→ Problem: Below are records with pictures in them; print them exactly, omitting the pictures.

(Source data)
··········

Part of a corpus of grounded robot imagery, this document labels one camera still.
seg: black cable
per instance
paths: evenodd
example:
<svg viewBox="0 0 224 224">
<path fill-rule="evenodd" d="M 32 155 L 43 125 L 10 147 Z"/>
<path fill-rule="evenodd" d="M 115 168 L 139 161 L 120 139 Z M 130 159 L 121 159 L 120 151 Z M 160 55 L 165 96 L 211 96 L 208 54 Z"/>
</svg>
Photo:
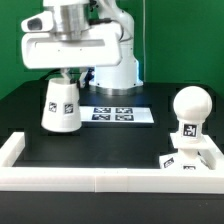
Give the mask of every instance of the black cable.
<svg viewBox="0 0 224 224">
<path fill-rule="evenodd" d="M 39 80 L 46 80 L 49 76 L 56 75 L 56 74 L 61 74 L 61 69 L 53 69 L 53 70 L 49 71 L 46 75 L 39 78 Z M 71 72 L 69 74 L 70 75 L 80 75 L 81 73 L 80 72 Z"/>
<path fill-rule="evenodd" d="M 49 71 L 46 75 L 39 78 L 39 80 L 46 80 L 49 76 L 55 75 L 55 74 L 60 74 L 60 69 L 53 69 Z"/>
</svg>

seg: white robot
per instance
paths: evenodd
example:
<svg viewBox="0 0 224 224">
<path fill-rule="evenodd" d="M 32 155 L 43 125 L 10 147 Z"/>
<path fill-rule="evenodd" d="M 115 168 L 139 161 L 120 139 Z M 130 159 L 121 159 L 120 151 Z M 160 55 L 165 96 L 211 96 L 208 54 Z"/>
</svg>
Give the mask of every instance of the white robot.
<svg viewBox="0 0 224 224">
<path fill-rule="evenodd" d="M 80 128 L 79 92 L 70 83 L 70 68 L 95 68 L 92 90 L 129 94 L 141 87 L 133 55 L 134 21 L 116 0 L 44 0 L 43 13 L 22 22 L 22 55 L 30 69 L 61 69 L 49 81 L 42 126 L 56 132 Z M 96 7 L 99 19 L 89 20 Z"/>
</svg>

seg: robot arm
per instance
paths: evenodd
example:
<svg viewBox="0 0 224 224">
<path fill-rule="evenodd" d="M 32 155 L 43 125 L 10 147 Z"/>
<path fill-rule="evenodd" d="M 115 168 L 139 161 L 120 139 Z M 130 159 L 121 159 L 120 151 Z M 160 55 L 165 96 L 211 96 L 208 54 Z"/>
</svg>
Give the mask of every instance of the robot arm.
<svg viewBox="0 0 224 224">
<path fill-rule="evenodd" d="M 89 0 L 44 0 L 45 11 L 22 22 L 28 68 L 115 66 L 121 62 L 117 22 L 90 25 Z M 101 12 L 109 5 L 100 0 Z"/>
</svg>

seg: white object
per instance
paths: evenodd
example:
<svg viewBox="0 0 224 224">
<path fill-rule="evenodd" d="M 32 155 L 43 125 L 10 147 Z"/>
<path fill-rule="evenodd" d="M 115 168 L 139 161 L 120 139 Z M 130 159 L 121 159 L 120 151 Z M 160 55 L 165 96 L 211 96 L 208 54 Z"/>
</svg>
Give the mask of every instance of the white object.
<svg viewBox="0 0 224 224">
<path fill-rule="evenodd" d="M 132 16 L 117 7 L 115 0 L 99 1 L 99 17 L 110 17 L 124 28 L 120 42 L 122 61 L 117 66 L 95 67 L 94 79 L 89 82 L 91 90 L 110 95 L 126 95 L 143 86 L 139 80 L 139 63 L 133 54 L 134 20 Z"/>
<path fill-rule="evenodd" d="M 22 39 L 23 62 L 32 69 L 117 65 L 121 61 L 118 35 L 110 30 L 115 26 L 119 29 L 108 24 L 87 30 L 80 41 L 55 41 L 52 33 L 27 33 Z"/>
<path fill-rule="evenodd" d="M 28 23 L 29 21 L 31 20 L 34 20 L 34 19 L 37 19 L 37 20 L 40 20 L 42 21 L 42 29 L 41 30 L 33 30 L 31 31 L 28 27 Z M 25 19 L 22 24 L 22 30 L 23 32 L 48 32 L 48 31 L 51 31 L 54 27 L 54 22 L 53 22 L 53 15 L 52 15 L 52 12 L 50 11 L 44 11 L 40 14 L 37 14 L 29 19 Z"/>
<path fill-rule="evenodd" d="M 179 120 L 179 130 L 171 133 L 171 140 L 178 153 L 160 156 L 162 169 L 208 170 L 214 165 L 198 155 L 213 152 L 214 142 L 204 136 L 202 124 L 212 109 L 212 100 L 202 88 L 191 86 L 182 89 L 174 99 L 174 111 Z"/>
<path fill-rule="evenodd" d="M 89 107 L 80 106 L 81 120 L 87 122 L 154 123 L 146 107 Z"/>
<path fill-rule="evenodd" d="M 199 142 L 202 123 L 212 109 L 209 94 L 197 86 L 184 88 L 175 97 L 173 108 L 179 120 L 178 133 L 182 141 Z"/>
<path fill-rule="evenodd" d="M 42 126 L 54 132 L 72 132 L 81 127 L 77 84 L 64 78 L 49 81 Z"/>
<path fill-rule="evenodd" d="M 0 149 L 0 167 L 11 167 L 24 147 L 24 133 L 14 132 Z"/>
<path fill-rule="evenodd" d="M 206 159 L 216 169 L 206 172 L 169 169 L 7 167 L 9 164 L 12 165 L 12 161 L 15 162 L 24 146 L 24 133 L 13 133 L 1 148 L 3 151 L 0 153 L 0 160 L 4 161 L 0 167 L 1 191 L 224 194 L 224 159 L 215 145 L 208 149 Z"/>
</svg>

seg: white border
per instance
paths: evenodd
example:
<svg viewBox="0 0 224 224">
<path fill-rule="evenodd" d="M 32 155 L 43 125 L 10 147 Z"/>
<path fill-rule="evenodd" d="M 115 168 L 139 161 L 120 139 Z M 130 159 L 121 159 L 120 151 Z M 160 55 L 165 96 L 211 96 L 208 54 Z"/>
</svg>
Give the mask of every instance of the white border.
<svg viewBox="0 0 224 224">
<path fill-rule="evenodd" d="M 11 166 L 25 147 L 24 133 L 15 132 L 0 150 L 1 191 L 157 192 L 224 194 L 220 170 L 19 168 Z"/>
</svg>

··········

→ Answer to the exercise:
Part of a corpus of grounded robot imagery, this document labels one camera still.
seg: black cable
per instance
paths: evenodd
example:
<svg viewBox="0 0 224 224">
<path fill-rule="evenodd" d="M 32 155 L 43 125 L 10 147 Z"/>
<path fill-rule="evenodd" d="M 115 168 L 139 161 L 120 139 Z M 130 159 L 121 159 L 120 151 Z M 160 55 L 165 96 L 211 96 L 208 54 Z"/>
</svg>
Photo:
Give the mask of every instance of the black cable.
<svg viewBox="0 0 224 224">
<path fill-rule="evenodd" d="M 39 80 L 46 80 L 49 76 L 56 75 L 56 74 L 61 74 L 61 69 L 53 69 L 53 70 L 49 71 L 46 75 L 39 78 Z M 71 72 L 69 74 L 70 75 L 80 75 L 81 73 L 80 72 Z"/>
<path fill-rule="evenodd" d="M 49 71 L 46 75 L 39 78 L 39 80 L 46 80 L 49 76 L 55 75 L 55 74 L 60 74 L 60 69 L 53 69 Z"/>
</svg>

seg: white robot
per instance
paths: evenodd
example:
<svg viewBox="0 0 224 224">
<path fill-rule="evenodd" d="M 32 155 L 43 125 L 10 147 Z"/>
<path fill-rule="evenodd" d="M 115 168 L 139 161 L 120 139 Z M 130 159 L 121 159 L 120 151 Z M 160 55 L 165 96 L 211 96 L 208 54 Z"/>
</svg>
Give the mask of every instance of the white robot.
<svg viewBox="0 0 224 224">
<path fill-rule="evenodd" d="M 80 128 L 79 92 L 70 83 L 70 68 L 95 68 L 92 90 L 129 94 L 141 87 L 133 55 L 134 21 L 116 0 L 44 0 L 43 13 L 22 22 L 22 55 L 30 69 L 61 69 L 49 81 L 42 126 L 56 132 Z M 96 7 L 99 19 L 89 20 Z"/>
</svg>

seg: robot arm
per instance
paths: evenodd
example:
<svg viewBox="0 0 224 224">
<path fill-rule="evenodd" d="M 32 155 L 43 125 L 10 147 Z"/>
<path fill-rule="evenodd" d="M 115 168 L 139 161 L 120 139 Z M 130 159 L 121 159 L 120 151 Z M 160 55 L 165 96 L 211 96 L 208 54 Z"/>
</svg>
Give the mask of every instance of the robot arm.
<svg viewBox="0 0 224 224">
<path fill-rule="evenodd" d="M 89 0 L 44 0 L 45 11 L 22 22 L 28 68 L 115 66 L 121 62 L 117 22 L 90 25 Z M 101 12 L 109 5 L 100 0 Z"/>
</svg>

seg: white object
per instance
paths: evenodd
example:
<svg viewBox="0 0 224 224">
<path fill-rule="evenodd" d="M 32 155 L 43 125 L 10 147 Z"/>
<path fill-rule="evenodd" d="M 115 168 L 139 161 L 120 139 Z M 130 159 L 121 159 L 120 151 Z M 160 55 L 165 96 L 211 96 L 208 54 Z"/>
</svg>
Give the mask of every instance of the white object.
<svg viewBox="0 0 224 224">
<path fill-rule="evenodd" d="M 132 16 L 117 7 L 115 0 L 99 1 L 99 17 L 110 17 L 124 28 L 120 42 L 122 61 L 117 66 L 95 67 L 94 79 L 89 82 L 91 90 L 110 95 L 126 95 L 143 86 L 139 80 L 139 63 L 133 54 L 134 20 Z"/>
<path fill-rule="evenodd" d="M 22 39 L 23 62 L 32 69 L 117 65 L 121 61 L 118 35 L 110 30 L 115 26 L 119 29 L 108 24 L 87 30 L 80 41 L 55 41 L 52 33 L 27 33 Z"/>
<path fill-rule="evenodd" d="M 28 23 L 29 21 L 31 20 L 34 20 L 34 19 L 37 19 L 37 20 L 40 20 L 42 21 L 42 29 L 41 30 L 33 30 L 31 31 L 28 27 Z M 25 19 L 22 24 L 22 30 L 23 32 L 48 32 L 48 31 L 51 31 L 54 27 L 54 22 L 53 22 L 53 15 L 52 15 L 52 12 L 50 11 L 44 11 L 40 14 L 37 14 L 29 19 Z"/>
<path fill-rule="evenodd" d="M 179 120 L 179 130 L 171 133 L 171 140 L 178 153 L 160 156 L 162 169 L 208 170 L 214 165 L 198 155 L 213 152 L 214 142 L 204 136 L 202 124 L 212 109 L 212 100 L 202 88 L 191 86 L 182 89 L 174 99 L 174 111 Z"/>
<path fill-rule="evenodd" d="M 89 107 L 80 106 L 81 120 L 87 122 L 154 123 L 146 107 Z"/>
<path fill-rule="evenodd" d="M 199 142 L 202 123 L 212 109 L 209 94 L 197 86 L 184 88 L 175 97 L 173 108 L 179 120 L 178 133 L 182 141 Z"/>
<path fill-rule="evenodd" d="M 42 126 L 54 132 L 72 132 L 81 127 L 77 84 L 64 78 L 49 81 Z"/>
<path fill-rule="evenodd" d="M 0 149 L 0 167 L 11 167 L 24 147 L 24 133 L 14 132 Z"/>
<path fill-rule="evenodd" d="M 206 159 L 216 169 L 206 172 L 169 169 L 7 167 L 9 164 L 12 165 L 12 161 L 15 162 L 24 146 L 24 133 L 13 133 L 1 148 L 3 151 L 0 153 L 0 160 L 4 161 L 0 167 L 1 191 L 224 194 L 224 159 L 215 145 L 208 149 Z"/>
</svg>

seg: white border
per instance
paths: evenodd
example:
<svg viewBox="0 0 224 224">
<path fill-rule="evenodd" d="M 32 155 L 43 125 L 10 147 Z"/>
<path fill-rule="evenodd" d="M 115 168 L 139 161 L 120 139 Z M 130 159 L 121 159 L 120 151 Z M 160 55 L 165 96 L 211 96 L 208 54 Z"/>
</svg>
Give the mask of every instance of the white border.
<svg viewBox="0 0 224 224">
<path fill-rule="evenodd" d="M 11 166 L 25 147 L 24 133 L 15 132 L 0 150 L 1 191 L 157 192 L 224 194 L 220 170 L 19 168 Z"/>
</svg>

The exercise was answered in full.